### WHAT TO PRODUCE:
Each line in the listing below that contains "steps" should be returned.
[Opening DATA EXCERPT section]
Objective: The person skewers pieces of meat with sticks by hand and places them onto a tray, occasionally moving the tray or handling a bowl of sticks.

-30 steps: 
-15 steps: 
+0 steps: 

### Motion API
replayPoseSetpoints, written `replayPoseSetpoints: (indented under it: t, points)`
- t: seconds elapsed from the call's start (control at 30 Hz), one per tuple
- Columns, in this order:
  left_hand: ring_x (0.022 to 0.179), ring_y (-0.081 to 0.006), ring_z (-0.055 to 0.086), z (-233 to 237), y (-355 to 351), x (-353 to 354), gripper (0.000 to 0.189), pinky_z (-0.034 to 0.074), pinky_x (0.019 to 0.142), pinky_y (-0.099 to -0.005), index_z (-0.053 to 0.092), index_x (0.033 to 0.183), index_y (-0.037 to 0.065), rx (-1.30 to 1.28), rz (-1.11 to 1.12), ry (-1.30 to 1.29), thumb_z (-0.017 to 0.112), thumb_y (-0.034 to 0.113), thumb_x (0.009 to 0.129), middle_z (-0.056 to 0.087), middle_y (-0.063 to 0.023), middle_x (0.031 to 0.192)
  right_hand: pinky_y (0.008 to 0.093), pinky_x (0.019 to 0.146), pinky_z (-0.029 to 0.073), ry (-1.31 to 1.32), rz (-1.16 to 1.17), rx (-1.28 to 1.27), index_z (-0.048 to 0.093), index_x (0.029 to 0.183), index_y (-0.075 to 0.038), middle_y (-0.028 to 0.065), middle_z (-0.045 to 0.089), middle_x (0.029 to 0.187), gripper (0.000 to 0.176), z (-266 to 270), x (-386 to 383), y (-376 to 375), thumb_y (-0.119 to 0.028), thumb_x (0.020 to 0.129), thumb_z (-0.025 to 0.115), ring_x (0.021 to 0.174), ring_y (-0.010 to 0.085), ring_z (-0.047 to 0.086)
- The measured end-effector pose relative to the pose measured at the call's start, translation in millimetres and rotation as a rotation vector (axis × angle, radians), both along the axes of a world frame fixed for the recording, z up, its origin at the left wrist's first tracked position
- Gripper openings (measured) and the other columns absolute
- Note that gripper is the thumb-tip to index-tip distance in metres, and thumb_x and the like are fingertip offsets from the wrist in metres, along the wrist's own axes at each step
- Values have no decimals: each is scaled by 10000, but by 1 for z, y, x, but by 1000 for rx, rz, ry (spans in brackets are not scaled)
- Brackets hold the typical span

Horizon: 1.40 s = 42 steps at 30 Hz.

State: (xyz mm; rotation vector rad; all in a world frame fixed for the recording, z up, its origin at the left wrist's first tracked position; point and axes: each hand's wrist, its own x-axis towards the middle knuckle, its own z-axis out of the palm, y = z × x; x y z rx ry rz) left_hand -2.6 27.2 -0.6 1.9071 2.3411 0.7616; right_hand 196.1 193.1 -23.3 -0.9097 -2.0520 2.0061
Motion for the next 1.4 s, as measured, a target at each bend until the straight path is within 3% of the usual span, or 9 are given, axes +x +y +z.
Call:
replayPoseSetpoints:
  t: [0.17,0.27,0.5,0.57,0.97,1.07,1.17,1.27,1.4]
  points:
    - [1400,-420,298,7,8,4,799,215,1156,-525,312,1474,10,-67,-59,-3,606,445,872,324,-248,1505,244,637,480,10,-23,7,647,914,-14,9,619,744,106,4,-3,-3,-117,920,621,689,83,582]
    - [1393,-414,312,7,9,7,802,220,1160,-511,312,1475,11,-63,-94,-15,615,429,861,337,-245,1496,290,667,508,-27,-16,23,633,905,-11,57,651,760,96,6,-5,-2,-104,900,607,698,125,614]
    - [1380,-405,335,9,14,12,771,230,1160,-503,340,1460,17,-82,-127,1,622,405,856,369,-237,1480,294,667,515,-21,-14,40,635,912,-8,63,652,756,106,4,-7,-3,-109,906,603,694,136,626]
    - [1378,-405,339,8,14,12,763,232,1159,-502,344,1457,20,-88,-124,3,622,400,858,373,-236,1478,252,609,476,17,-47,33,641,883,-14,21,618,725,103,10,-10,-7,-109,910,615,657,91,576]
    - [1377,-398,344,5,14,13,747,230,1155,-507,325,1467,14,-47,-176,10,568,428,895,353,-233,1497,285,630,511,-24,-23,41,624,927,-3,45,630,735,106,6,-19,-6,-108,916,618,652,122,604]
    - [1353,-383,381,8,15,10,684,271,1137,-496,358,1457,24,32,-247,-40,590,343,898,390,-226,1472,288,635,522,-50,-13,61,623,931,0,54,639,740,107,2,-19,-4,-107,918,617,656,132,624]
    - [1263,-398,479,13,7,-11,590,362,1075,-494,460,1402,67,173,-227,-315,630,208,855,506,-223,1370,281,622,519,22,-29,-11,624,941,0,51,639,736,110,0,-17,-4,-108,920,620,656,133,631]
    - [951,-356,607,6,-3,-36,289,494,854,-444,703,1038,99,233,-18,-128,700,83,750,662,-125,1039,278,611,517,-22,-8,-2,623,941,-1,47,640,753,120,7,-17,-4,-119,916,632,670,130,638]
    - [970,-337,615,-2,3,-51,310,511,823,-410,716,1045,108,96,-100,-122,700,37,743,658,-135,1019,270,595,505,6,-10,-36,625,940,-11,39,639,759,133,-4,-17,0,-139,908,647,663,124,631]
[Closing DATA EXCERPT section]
### EXERCISE RESPONSE:
-30 steps: 
-15 steps: 
+0 steps: 
Horizon: 1.40 s = 42 steps at 30 Hz.

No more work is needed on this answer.